Глава 20.
Бригаденфюрер Васнецов
Здание фашистского офиса казалось гигантским и гулким. Длинные, узкие коридоры с маленькими окнами. Плотно закрытые двери. В окнах ничего, кроме белого неба. Здание раскинулось на несколько километров. И это в самом центре столицы, среди старой застройки. Катерина Васильевна оставила нас еще в подземном гараже, куда по бетонной спирали плавно соскользнул Мерседес. Подбросила руку к низкому потолку, щелкнула каблучками, шепнула: «хайль» и исчезла. Так что в кабинет бригаденфюрера мы вошли уже вдвоем.
- Присаживайтесь, Сергей Варфоломеевич. - сказал Васнецов, устраиваясь за столом. - Присаживайтесь.
Кабинет был кубический, хорошо освещенный. Прямо над столом поясной портрет Гитлера в парадной форме. А слева от портрета шикарное серебряное распятие. Я таких еще не видел - раскинувший руки страдающий Христос был напряжен подобно культуристу на подиуме, и каждая его обрисованная мышца кричала от боли. Поймав мой взгляд, Васнецов сказал дружелюбно:
– Знаете, я люблю Христа. Потому что, кого еще любить-то здесь. Он был личностью, способной увлечь за собою миллионы. А что касается, куда увлечь? Так нужно понять, это отдельный вопрос.
- Вы говорили о письме отца.
- Сергей Варфоломеевич, вы журналист, - проигнорировав мой вопрос сказал он. - Вы знаете, нам очень нужен честный журналист.
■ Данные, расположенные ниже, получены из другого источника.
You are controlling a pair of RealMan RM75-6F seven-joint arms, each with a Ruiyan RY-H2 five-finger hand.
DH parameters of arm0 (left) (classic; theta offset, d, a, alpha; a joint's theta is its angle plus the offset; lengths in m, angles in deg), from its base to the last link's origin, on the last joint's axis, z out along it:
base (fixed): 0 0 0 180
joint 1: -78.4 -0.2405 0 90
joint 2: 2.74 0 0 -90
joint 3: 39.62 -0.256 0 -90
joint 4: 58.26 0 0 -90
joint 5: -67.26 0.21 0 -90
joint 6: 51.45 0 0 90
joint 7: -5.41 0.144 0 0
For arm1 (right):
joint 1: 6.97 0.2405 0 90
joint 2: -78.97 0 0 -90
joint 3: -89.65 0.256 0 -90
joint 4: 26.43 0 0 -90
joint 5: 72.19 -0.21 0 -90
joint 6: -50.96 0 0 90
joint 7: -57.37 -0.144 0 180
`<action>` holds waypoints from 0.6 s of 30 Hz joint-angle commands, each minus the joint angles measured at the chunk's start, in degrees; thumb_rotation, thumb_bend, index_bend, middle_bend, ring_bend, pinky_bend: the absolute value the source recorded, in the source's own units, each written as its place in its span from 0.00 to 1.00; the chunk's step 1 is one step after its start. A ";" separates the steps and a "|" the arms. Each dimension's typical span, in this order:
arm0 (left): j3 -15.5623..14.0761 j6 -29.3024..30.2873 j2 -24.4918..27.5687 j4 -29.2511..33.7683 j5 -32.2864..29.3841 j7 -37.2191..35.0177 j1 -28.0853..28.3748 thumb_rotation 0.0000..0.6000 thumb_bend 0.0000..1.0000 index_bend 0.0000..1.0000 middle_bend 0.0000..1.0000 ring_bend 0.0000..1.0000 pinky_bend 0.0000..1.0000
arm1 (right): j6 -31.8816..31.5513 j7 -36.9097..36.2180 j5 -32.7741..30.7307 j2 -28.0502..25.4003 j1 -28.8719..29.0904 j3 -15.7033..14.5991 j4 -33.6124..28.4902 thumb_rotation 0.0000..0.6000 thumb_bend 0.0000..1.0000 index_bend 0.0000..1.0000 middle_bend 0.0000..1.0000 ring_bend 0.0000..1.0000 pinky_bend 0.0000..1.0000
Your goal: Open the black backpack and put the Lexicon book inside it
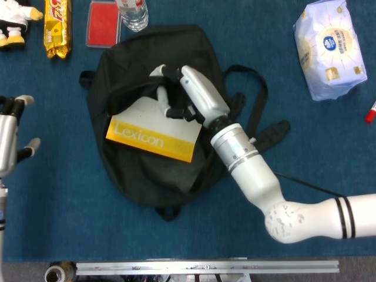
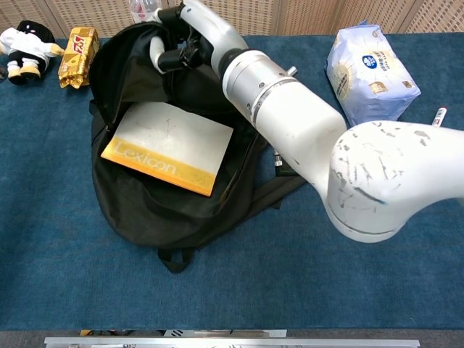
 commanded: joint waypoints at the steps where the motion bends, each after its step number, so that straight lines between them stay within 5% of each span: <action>1: 0.07 0.00 0.36 -0.42 -0.66 -0.79 -0.55 1.00 0.08 0.31 0.42 0.31 0.41 | 1.92 1.16 -2.45 -1.61 0.87 -1.16 -1.22 1.00 0.39 0.07 0.22 0.13 0.26; 11: 0.75 0.10 0.78 -0.88 -1.55 -2.28 -1.30 1.00 0.08 0.31 0.41 0.30 0.41 | 0.09 2.79 -4.05 -3.53 3.21 -2.62 -3.32 1.00 0.28 0.00 0.16 0.08 0.22; 18: 1.14 0.01 0.67 -1.19 -2.01 -2.63 -1.52 1.00 0.08 0.31 0.41 0.30 0.41 | -1.28 6.00 -5.38 -5.09 4.77 -4.65 -5.12 1.00 0.01 0.00 0.12 0.05 0.17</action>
Журналист-демократ. Нам нужно имя, известное публике.
- Письмо, - упрямо повторил я.
Как мне показалось, с неохотой он протянул мне запечатанный конверт.
- Прочтите, и попробуйте не делать сразу никаких выводов. Мы были друзьями с вашим отцом. И я хотел бы вам его заменить.
- Значит вы хотите заменить мне отца? - спросил я. - И вам нужен честный журналист? Павел Фомич, вы знаете, что в этом конверте?
- Знаю. Поймите меня правильно, Сергей Варфоломеевич, не журналисты, а один журналист. Только один.
Он смотрел на меня. На столе прямо под его рукой лежала та самая газета с фотографией убитого цыганенка. Он достал ее специально. Хотел проверить меня на вшивость. Он ждал, когда я замечу газету. Он ждал, когда я, наконец, разорву конверт, но я не спешил.
- Это была наша акция, - Васнецов ткнул длинным острым пальцем в снимок. - Мы планируем еще несколько подобных мероприятий. Понимаете... Все что пишут по этому поводу - ложь, от первой и до последней буквы...
- И вам очень нужен честный журналист?
- Нам нужен талант. - Слово «талант» Павел Фомич произнес с придыханием. - Подлинный талант. Нам нужен человек, способный непредвзято осмыслить... Осмыслить и отразить. Сергей Варфоломеевич, хотите взять у меня интервью? Для вашей газеты.
В кабинете становилось жарко. Васнецов включил вентилятор, но это не помогло. Я молчал. Смахнув со лба пот, Павел Фомич вытащил из ящика какую-то металлическую коробочку.
– Вещдоки, – пояснил он, откидывая пальцем металлическую крышку с белым индийским слоном и подталкивая коробочку ко мне. – Зубы, монеты... Мы собрали это на месте. На стоянке табора...
- Об этом можно написать?
- Можно. Но еще не теперь. Не завтра.
Сверху, в жестяной коробочке на неровной посверкивающей массе зубов и монет лежала зеленая, как ракета над кладбищем, джинсовая пуговица с присохшей капелькой крови точно в середине. Я с трудом подавил приступ тошноты и чуть не выронил так и не распечатанный конверт. Моя реакция не ускользнула от Васнецова.
- А что бы вам хотелось? - дружелюбно поинтересовался он. - А, Сергей Варфоломеевич? – он вопросительно с улыбкой взглянул на меня. – Здесь, между прочим, на семь тысяч зелеными... – не заточенным карандашом он покопался в коробочке. – Говорят еще, цыгане плохо живут, а? Акция денег стоит. А это какой никакой доход. Не бросать же?
Он был убежден, что я хорошо знаком с деталями акции возмездия. И он не ошибся. Боевики не шмонали лагерь. Жертвенных цыган загрузили в трейлер в считанные минуты. А это значит, данную жестяную коробочку наполнили уже потом, утром. Ее наполнили руки уже настоящих милиционеров и следователей прокуратуры, прибывших на место осиротевшей стоянки.